#### Aim of the exercise
In the listing below, find each line containing "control" and report it.

#### Provided entries
↓
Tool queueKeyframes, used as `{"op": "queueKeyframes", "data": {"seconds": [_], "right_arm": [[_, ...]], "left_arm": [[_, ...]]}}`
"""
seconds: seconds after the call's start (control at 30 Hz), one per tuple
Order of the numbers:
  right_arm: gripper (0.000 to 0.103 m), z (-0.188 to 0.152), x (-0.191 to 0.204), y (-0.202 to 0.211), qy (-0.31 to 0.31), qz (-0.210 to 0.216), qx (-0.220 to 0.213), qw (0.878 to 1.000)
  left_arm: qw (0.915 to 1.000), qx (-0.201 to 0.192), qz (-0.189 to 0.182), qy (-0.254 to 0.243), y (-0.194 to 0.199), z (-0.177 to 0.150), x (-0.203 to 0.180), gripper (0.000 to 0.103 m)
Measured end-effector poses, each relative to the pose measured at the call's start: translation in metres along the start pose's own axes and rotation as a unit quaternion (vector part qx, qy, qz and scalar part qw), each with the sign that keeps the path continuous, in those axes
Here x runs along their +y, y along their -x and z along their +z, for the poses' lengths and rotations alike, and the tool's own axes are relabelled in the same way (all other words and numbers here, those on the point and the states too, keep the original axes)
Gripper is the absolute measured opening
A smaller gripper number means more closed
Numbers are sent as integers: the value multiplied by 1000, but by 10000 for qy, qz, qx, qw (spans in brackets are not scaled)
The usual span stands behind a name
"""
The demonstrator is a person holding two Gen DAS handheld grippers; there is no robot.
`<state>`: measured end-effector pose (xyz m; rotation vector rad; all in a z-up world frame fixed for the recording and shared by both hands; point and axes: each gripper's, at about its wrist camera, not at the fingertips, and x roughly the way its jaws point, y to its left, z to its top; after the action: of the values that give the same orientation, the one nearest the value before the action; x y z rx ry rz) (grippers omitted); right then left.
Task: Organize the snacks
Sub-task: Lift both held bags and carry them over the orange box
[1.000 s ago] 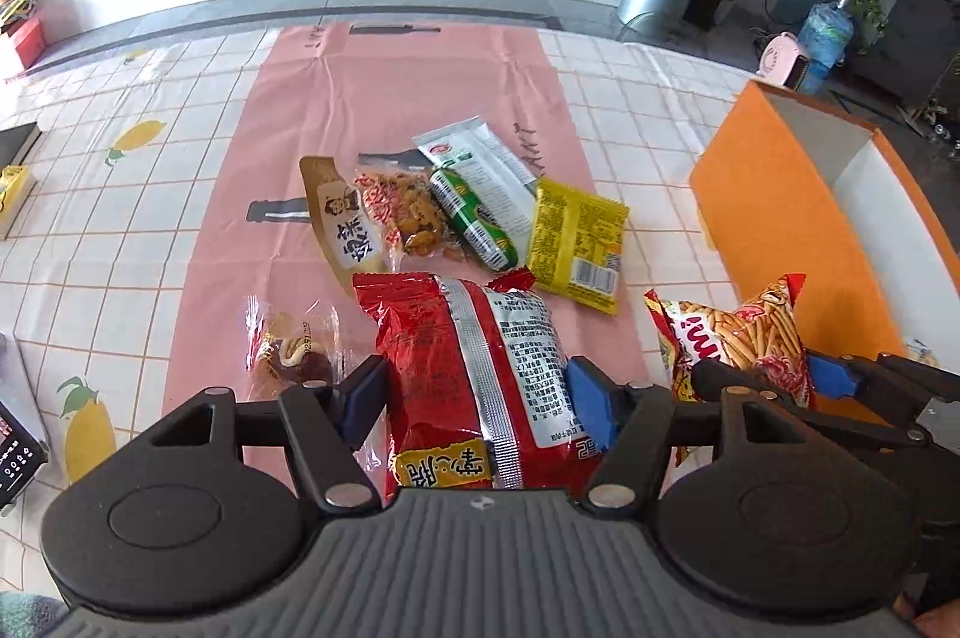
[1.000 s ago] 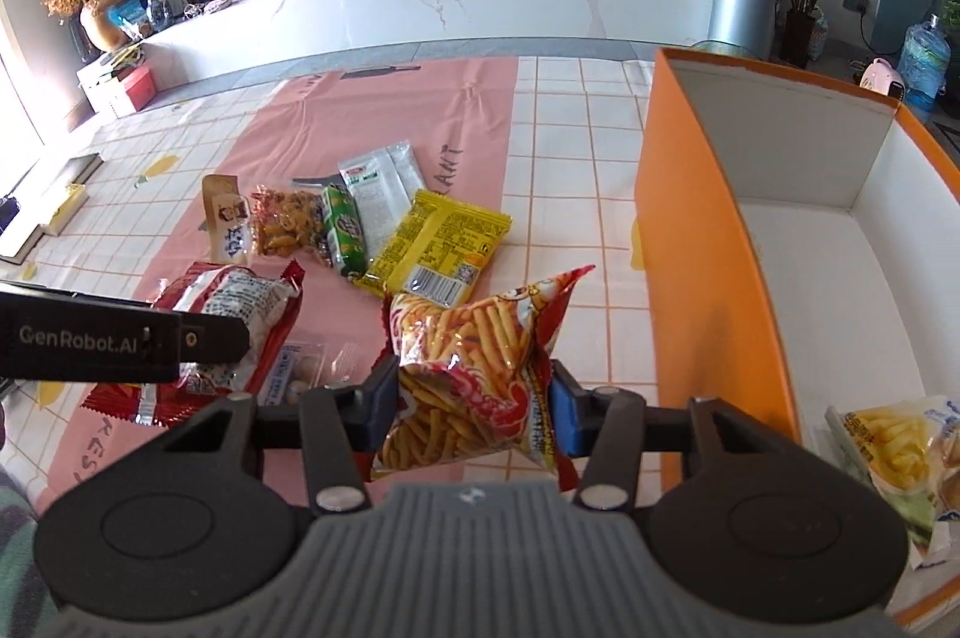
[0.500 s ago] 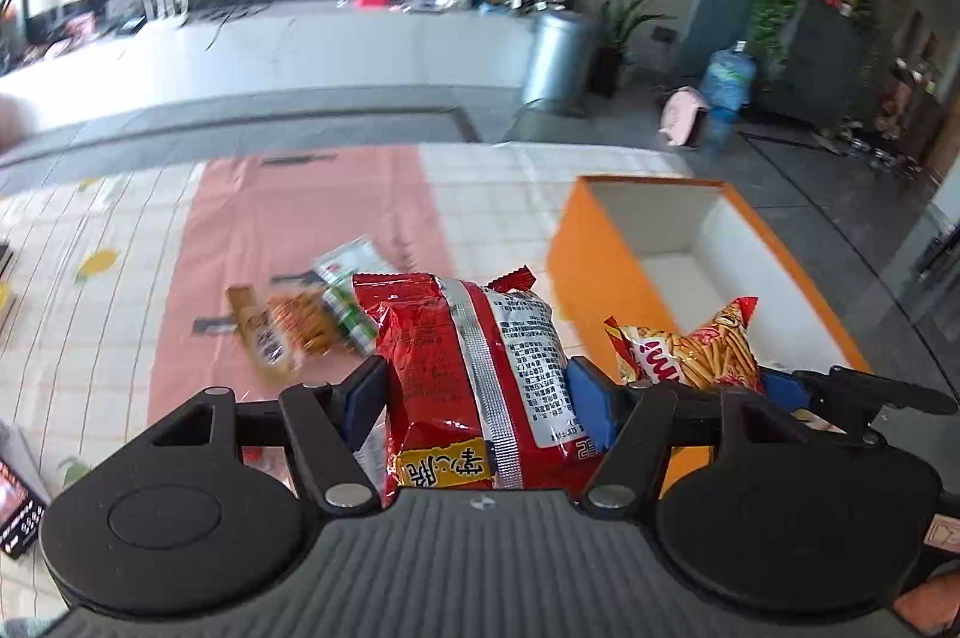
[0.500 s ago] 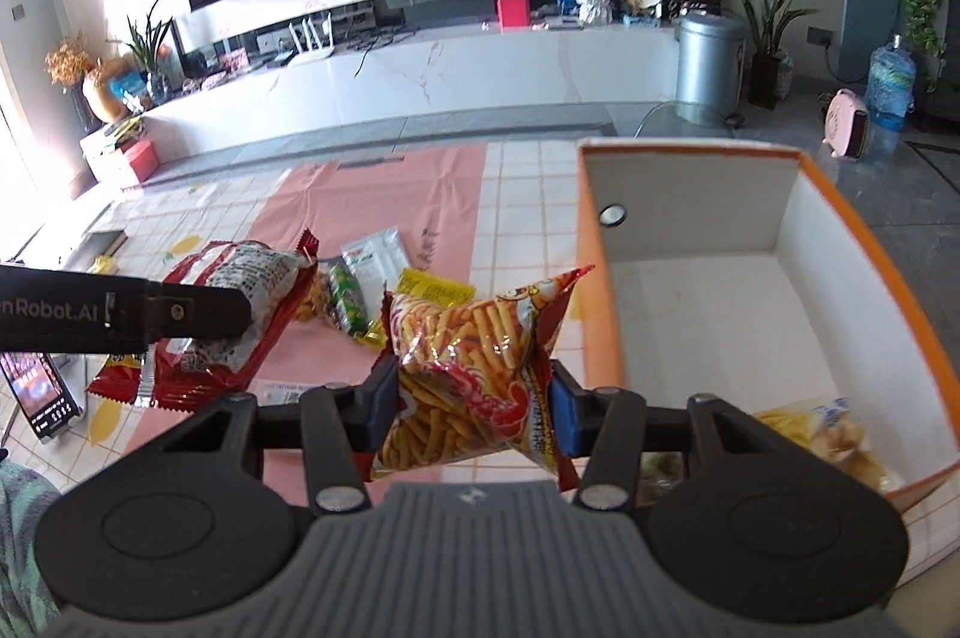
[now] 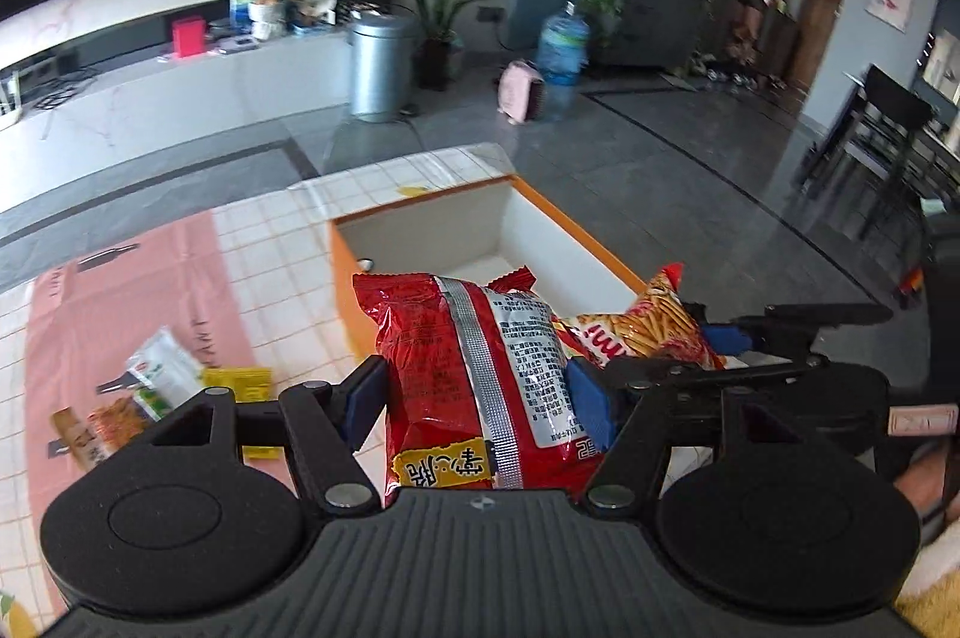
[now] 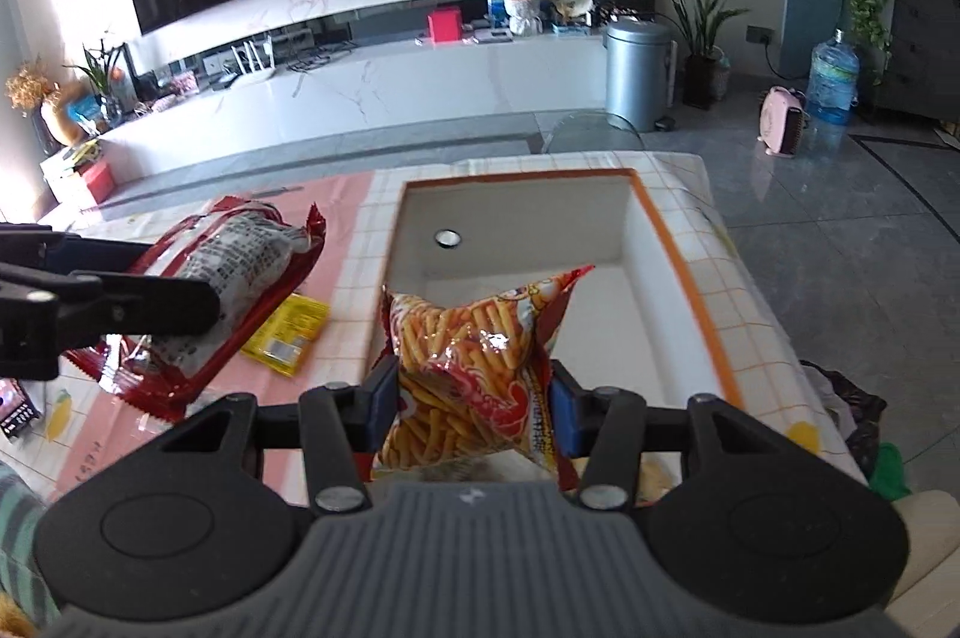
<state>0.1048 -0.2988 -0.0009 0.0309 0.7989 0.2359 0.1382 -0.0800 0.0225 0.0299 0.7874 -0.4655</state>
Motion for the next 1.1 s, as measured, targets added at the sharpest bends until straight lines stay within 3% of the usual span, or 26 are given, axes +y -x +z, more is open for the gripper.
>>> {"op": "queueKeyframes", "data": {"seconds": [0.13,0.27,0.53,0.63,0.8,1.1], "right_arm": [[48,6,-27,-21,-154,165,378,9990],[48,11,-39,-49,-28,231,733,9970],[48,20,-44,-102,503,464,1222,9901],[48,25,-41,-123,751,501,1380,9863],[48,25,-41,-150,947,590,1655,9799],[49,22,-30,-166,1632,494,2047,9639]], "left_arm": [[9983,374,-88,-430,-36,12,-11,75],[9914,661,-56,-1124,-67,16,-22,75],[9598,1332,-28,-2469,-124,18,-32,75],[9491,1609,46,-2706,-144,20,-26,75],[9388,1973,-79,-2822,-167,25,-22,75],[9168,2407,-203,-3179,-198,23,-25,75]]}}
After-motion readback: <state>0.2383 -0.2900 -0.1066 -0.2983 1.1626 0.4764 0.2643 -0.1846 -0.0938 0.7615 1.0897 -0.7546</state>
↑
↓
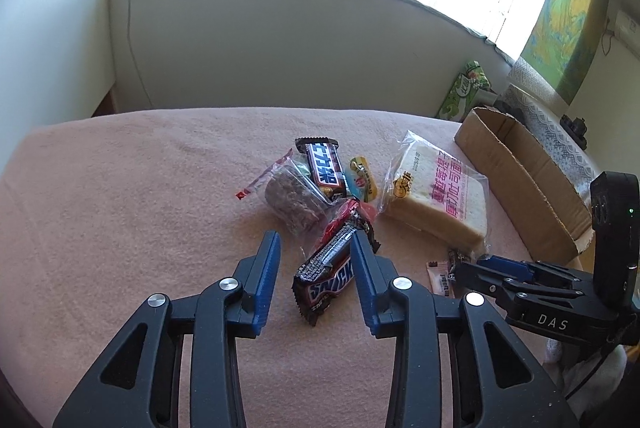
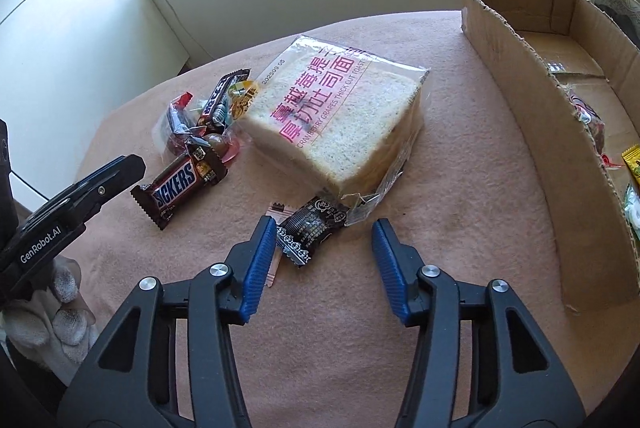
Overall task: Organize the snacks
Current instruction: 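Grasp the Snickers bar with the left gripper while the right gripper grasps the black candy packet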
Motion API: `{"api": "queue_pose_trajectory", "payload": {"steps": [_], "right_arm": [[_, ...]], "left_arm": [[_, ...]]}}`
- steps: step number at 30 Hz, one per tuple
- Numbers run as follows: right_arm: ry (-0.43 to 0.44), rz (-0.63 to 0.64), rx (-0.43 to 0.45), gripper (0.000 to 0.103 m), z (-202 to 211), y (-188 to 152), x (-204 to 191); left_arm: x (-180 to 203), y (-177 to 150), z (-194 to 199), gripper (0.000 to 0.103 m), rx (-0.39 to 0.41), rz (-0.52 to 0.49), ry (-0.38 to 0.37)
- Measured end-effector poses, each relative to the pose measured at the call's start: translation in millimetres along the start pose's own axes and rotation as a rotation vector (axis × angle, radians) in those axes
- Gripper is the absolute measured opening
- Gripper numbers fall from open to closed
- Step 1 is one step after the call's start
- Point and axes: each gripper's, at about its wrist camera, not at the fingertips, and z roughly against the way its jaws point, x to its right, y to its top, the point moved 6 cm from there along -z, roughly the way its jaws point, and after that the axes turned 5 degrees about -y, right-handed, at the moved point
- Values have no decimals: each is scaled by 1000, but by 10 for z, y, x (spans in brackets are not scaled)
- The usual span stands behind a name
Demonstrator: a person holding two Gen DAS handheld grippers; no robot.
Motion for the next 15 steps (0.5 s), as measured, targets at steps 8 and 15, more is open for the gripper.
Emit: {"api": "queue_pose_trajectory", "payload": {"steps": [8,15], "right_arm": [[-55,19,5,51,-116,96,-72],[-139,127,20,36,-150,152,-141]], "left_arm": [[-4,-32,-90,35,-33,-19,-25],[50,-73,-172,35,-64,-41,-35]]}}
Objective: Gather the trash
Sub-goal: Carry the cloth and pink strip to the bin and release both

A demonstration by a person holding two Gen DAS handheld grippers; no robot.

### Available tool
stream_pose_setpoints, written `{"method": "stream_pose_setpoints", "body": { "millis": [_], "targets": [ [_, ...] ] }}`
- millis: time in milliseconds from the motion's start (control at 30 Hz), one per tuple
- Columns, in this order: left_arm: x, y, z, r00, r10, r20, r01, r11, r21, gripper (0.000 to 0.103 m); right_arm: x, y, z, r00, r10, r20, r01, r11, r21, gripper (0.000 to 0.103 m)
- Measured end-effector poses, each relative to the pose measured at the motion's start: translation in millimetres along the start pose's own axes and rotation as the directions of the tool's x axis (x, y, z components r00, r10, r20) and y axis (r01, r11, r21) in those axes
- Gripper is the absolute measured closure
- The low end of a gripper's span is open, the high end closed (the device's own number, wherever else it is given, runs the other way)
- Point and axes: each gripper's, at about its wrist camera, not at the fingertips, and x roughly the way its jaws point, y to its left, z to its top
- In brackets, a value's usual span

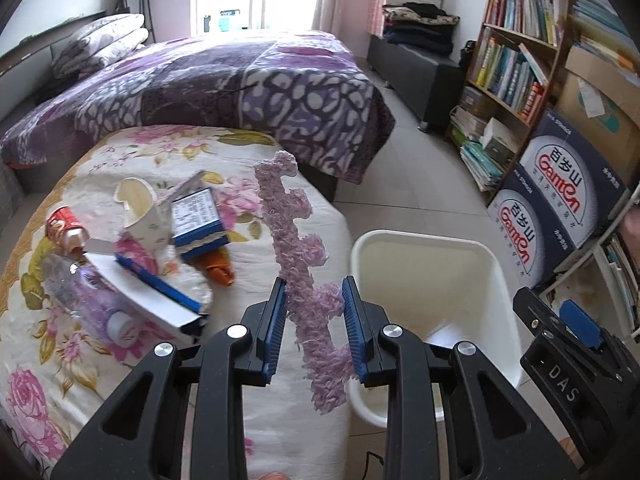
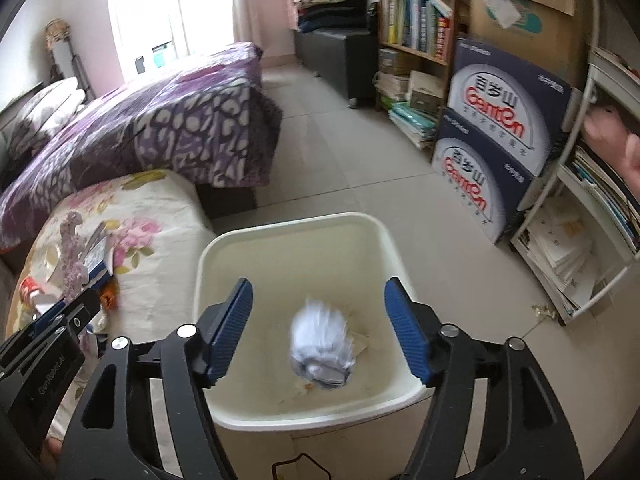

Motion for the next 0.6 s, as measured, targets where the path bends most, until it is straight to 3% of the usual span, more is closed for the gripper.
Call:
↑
#### Finished exercise
seconds: seconds after the call's start (control at 30 Hz), one per tuple
- millis: time in milliseconds from the motion's start (control at 30 Hz), one per tuple

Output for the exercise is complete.